In [1]:
"""
Tutorial: A reference implementation of orbital optimized second-order Moller-Plesset perturbation theory.
"""

__authors__    = "Boyi Zhang"
__credits__   = ["Boyi Zhang", "Justin M. Turney"]

__copyright_amp__ = "(c) 2014-2018, The Psi4NumPy Developers"
__license__   = "BSD-3-Clause"
__date__      = "2017-08-08"

# Orbital-Optimized Second-Order Moller Plesset Perturbation Theory (OMP2)

In this tutorial, we will implement the configuration interaction singles method in the spin orbital notation. The groundwork for working in the spin orbital notation has been laid out in "Introduction to the Spin Orbital Formulation of Post-HF methods" [tutorial](../08_CEPA0_and_CCD/8a_Intro_to_spin_orbital_postHF.ipynb).
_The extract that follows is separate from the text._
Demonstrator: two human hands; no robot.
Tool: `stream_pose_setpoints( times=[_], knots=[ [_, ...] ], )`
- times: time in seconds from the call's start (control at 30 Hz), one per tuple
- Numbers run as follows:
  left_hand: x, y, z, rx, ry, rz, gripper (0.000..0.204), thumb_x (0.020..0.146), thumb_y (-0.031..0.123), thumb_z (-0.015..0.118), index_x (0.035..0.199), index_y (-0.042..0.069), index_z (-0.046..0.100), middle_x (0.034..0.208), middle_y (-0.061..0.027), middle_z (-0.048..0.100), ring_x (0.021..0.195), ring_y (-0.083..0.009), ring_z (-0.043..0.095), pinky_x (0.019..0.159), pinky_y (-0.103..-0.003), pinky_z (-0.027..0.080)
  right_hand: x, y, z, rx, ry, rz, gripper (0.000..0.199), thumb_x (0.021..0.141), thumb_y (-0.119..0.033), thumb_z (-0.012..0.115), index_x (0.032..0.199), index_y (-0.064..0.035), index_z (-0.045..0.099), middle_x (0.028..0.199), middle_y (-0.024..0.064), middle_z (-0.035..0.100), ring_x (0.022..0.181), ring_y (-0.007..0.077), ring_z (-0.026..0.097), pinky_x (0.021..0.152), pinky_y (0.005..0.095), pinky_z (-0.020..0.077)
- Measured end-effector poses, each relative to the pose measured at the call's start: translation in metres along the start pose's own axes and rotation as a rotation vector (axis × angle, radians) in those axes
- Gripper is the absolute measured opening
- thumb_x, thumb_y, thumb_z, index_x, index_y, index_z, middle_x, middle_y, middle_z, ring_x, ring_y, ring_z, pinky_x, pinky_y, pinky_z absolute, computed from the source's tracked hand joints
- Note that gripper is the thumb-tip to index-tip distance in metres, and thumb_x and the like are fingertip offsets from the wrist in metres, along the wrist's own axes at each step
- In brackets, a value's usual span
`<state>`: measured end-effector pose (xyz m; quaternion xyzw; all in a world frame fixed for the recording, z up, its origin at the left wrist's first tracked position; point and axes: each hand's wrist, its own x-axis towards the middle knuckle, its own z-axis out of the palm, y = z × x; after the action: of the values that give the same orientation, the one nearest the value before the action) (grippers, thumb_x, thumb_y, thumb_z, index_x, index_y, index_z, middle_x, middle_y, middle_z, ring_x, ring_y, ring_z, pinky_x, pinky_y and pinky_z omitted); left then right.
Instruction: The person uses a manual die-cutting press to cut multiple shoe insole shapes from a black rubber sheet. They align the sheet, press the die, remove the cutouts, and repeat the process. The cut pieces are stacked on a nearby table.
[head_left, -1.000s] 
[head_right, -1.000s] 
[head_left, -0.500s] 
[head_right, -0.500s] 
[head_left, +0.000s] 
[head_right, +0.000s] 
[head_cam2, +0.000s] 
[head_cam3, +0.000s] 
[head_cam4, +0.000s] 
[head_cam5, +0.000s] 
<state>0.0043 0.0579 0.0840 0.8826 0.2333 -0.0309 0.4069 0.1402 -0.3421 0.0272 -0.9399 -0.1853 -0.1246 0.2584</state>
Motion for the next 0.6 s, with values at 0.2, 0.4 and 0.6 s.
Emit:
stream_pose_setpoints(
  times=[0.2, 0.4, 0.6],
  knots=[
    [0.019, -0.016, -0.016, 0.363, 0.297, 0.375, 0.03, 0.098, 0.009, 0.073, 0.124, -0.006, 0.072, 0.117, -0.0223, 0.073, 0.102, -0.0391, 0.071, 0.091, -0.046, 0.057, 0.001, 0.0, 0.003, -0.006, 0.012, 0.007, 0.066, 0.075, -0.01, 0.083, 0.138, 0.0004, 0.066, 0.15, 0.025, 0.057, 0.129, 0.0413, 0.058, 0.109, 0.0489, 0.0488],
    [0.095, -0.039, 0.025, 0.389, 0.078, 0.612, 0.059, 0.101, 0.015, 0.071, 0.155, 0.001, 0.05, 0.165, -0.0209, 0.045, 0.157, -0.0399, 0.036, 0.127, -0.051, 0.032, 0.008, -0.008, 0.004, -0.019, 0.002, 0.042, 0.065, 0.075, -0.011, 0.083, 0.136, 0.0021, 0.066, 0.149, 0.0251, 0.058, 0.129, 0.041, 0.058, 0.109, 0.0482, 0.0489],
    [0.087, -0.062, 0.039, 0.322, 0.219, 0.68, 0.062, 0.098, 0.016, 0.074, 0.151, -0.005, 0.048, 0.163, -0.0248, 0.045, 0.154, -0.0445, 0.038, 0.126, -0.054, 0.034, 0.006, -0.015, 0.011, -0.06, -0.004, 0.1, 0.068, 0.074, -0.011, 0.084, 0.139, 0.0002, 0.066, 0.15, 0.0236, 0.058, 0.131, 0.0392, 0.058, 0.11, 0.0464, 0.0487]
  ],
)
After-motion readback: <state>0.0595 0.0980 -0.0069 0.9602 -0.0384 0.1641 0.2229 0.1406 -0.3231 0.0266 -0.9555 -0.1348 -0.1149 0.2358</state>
It is highly recommended to work through that introduction before starting this tutorial. 

## I. Theoretical Overview

### The general orbital optimization procedure

In orbital optimization methods, the energy is minimized with respect to(w.r.t) an orbital rotation parameter $\textbf{X}$ and can be expanded to second-order as:

\begin{equation}
E(\textbf{X}) = E(\textbf{X}) + \textbf{X}^\dagger \textbf{w} + \frac{1}{2}\textbf{X}^\dagger\textbf{A}\textbf{X}
\end{equation}

Here, $\textbf{w}$ is the orbital gradient (derivative of E w.r.t. $\textbf{X}^\dagger$ evaluated at zero and $\textbf{A}$ is the orbital Hessian matrix (second derivative of E w.r.t. $\textbf{X}^\dagger\textbf{X}$ evaluated at zero).
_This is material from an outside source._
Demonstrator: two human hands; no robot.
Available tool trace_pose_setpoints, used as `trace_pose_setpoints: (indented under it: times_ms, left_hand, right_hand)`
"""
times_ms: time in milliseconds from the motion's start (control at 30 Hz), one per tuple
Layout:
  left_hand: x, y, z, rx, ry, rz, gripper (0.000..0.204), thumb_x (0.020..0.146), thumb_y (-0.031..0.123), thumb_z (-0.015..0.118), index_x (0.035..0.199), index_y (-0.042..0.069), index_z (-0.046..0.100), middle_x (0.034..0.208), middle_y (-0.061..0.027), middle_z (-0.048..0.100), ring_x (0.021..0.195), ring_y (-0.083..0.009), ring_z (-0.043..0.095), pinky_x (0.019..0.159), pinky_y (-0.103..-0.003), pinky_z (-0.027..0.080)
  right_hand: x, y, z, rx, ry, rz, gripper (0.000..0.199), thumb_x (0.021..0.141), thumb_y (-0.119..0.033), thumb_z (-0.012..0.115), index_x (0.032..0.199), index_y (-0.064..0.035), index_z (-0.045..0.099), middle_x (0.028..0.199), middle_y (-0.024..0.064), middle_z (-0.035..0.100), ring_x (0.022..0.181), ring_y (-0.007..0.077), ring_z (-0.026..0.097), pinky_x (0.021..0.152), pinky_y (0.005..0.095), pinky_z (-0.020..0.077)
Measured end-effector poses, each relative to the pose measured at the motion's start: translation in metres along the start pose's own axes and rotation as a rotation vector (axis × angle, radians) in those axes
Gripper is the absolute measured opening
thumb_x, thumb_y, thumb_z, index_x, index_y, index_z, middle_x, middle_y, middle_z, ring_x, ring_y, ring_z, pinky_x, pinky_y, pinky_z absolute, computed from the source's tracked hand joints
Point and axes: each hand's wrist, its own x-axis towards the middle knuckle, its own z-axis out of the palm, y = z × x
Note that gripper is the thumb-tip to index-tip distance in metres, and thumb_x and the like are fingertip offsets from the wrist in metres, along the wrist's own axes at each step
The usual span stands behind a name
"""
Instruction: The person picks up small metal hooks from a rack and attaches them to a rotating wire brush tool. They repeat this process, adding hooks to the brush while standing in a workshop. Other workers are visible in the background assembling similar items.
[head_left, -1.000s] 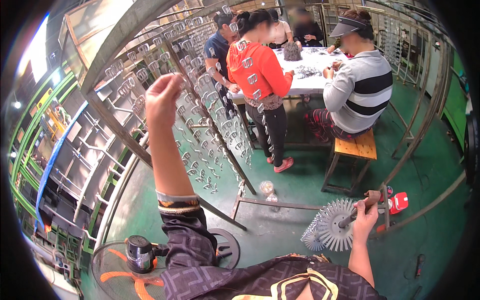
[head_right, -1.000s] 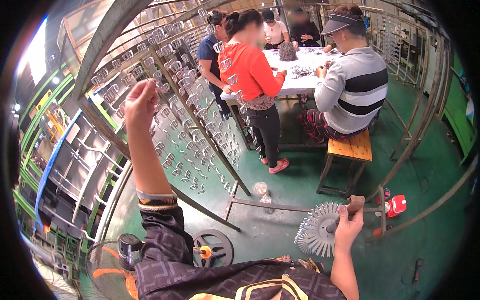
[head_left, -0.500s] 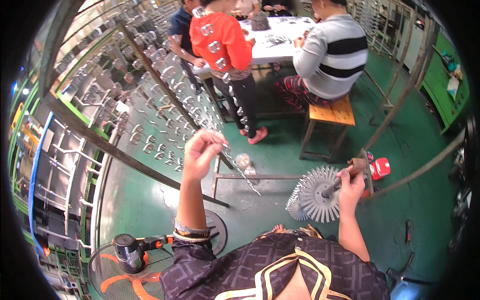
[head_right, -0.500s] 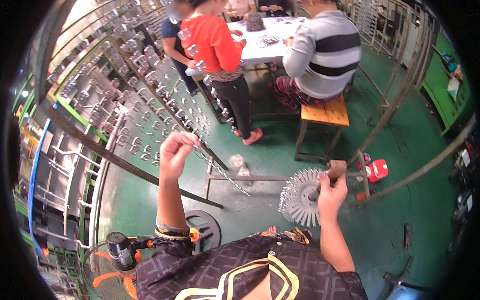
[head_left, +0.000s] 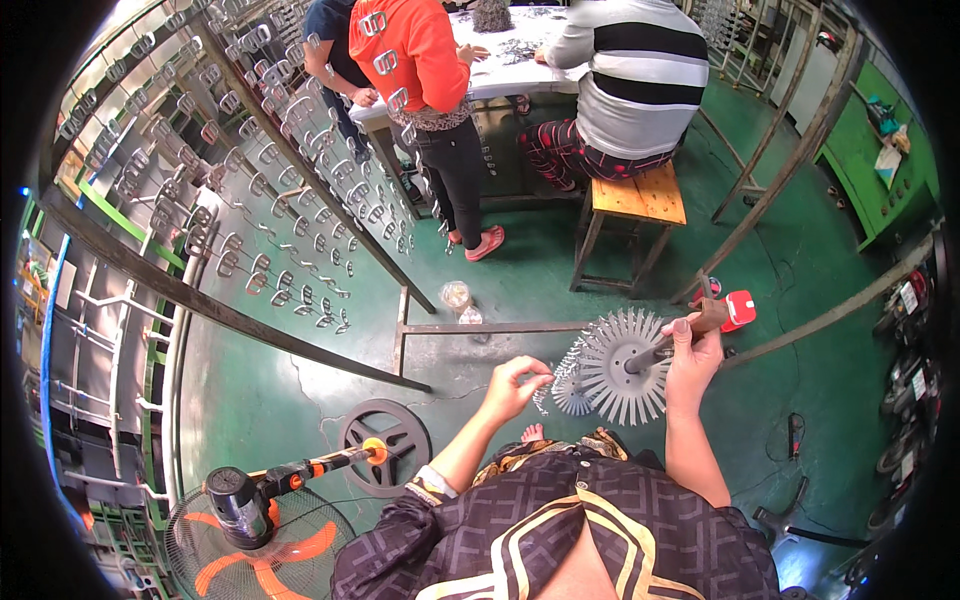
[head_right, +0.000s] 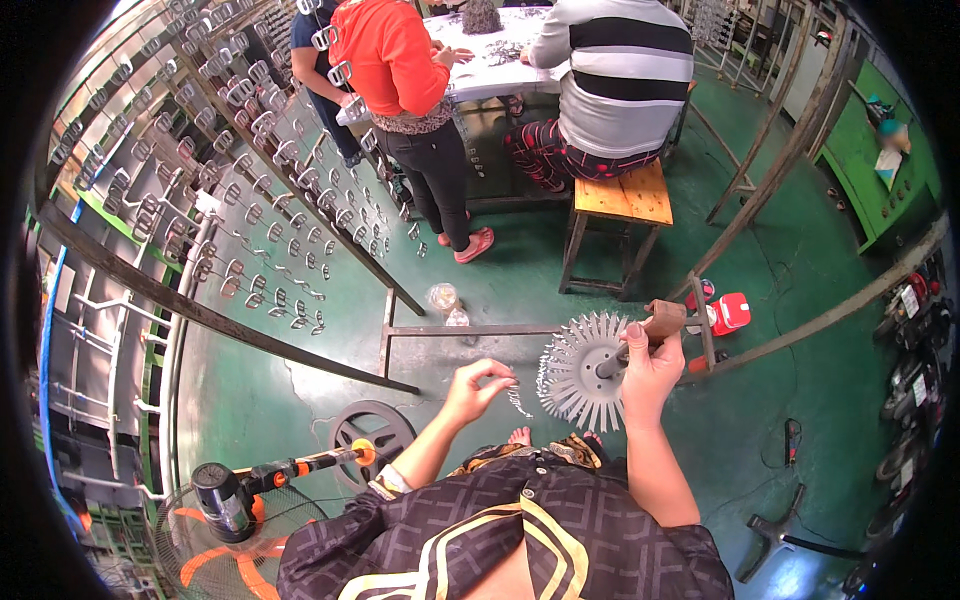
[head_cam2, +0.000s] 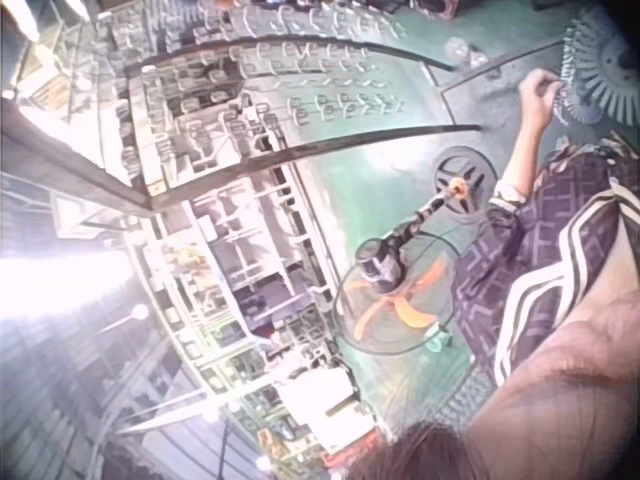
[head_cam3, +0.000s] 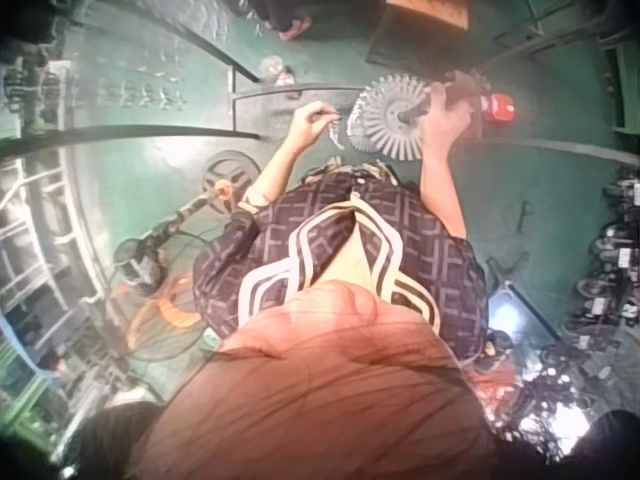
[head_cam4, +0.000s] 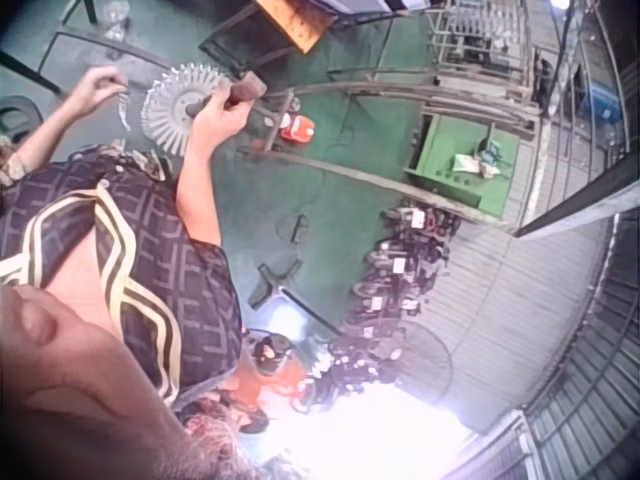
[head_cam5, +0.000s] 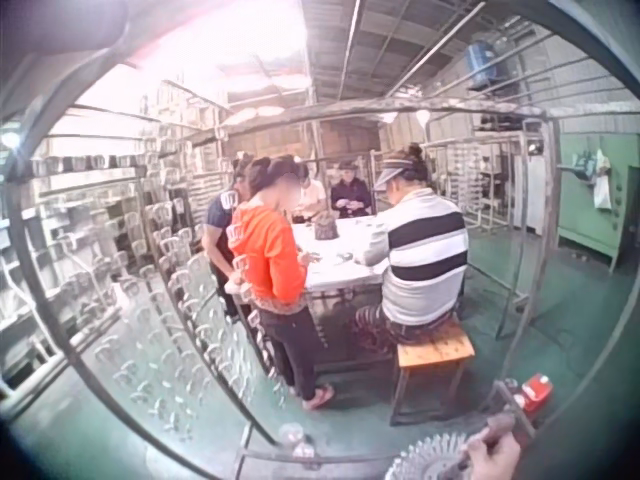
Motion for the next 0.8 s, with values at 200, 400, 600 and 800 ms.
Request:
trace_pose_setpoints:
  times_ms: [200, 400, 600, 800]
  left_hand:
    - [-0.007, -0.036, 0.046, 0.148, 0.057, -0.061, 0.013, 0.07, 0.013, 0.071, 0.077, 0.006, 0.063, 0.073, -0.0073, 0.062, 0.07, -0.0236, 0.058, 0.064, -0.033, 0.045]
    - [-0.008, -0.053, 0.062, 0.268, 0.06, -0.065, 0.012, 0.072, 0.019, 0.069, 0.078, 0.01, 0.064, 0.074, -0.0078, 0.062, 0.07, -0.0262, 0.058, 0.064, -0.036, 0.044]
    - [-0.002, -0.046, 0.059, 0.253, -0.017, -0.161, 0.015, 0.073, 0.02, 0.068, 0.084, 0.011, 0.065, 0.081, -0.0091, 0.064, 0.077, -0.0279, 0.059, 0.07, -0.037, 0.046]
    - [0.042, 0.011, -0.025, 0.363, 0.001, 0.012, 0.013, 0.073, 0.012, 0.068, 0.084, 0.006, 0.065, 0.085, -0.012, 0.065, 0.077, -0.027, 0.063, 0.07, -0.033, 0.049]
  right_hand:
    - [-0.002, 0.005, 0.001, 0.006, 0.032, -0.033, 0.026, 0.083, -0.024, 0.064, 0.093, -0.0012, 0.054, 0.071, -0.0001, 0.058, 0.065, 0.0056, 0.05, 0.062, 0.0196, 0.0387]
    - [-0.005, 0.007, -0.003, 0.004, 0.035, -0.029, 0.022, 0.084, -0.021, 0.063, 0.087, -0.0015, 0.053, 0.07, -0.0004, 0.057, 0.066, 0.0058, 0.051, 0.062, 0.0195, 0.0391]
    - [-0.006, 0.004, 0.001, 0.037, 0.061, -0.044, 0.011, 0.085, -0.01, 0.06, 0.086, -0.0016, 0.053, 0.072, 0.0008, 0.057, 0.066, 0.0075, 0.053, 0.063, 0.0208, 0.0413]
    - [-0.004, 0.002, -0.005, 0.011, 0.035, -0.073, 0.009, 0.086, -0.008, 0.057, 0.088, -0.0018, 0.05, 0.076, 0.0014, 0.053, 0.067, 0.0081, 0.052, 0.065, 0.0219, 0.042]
It can be shown that $\textbf{X} = -\textbf{A}^{-1}\textbf{w}$, which gives us the equation used in the Newton-Raphson step of the orbital optimization. 

We define the unitary rotation matrix to be $\textbf{U} = exp(\textbf{X}-\textbf{X}^\dagger)$ and use this to rotate the orbitals (using the cofficient matrix). 

We then transform the 1 and 2-electron integrals using the new cofficient matrix and evaluate the energy. 

This process is repeated until the energy convergence satisfies a specified convergence parameter. 

A detailed algorithm for OMP2 is provided in the implementation section. 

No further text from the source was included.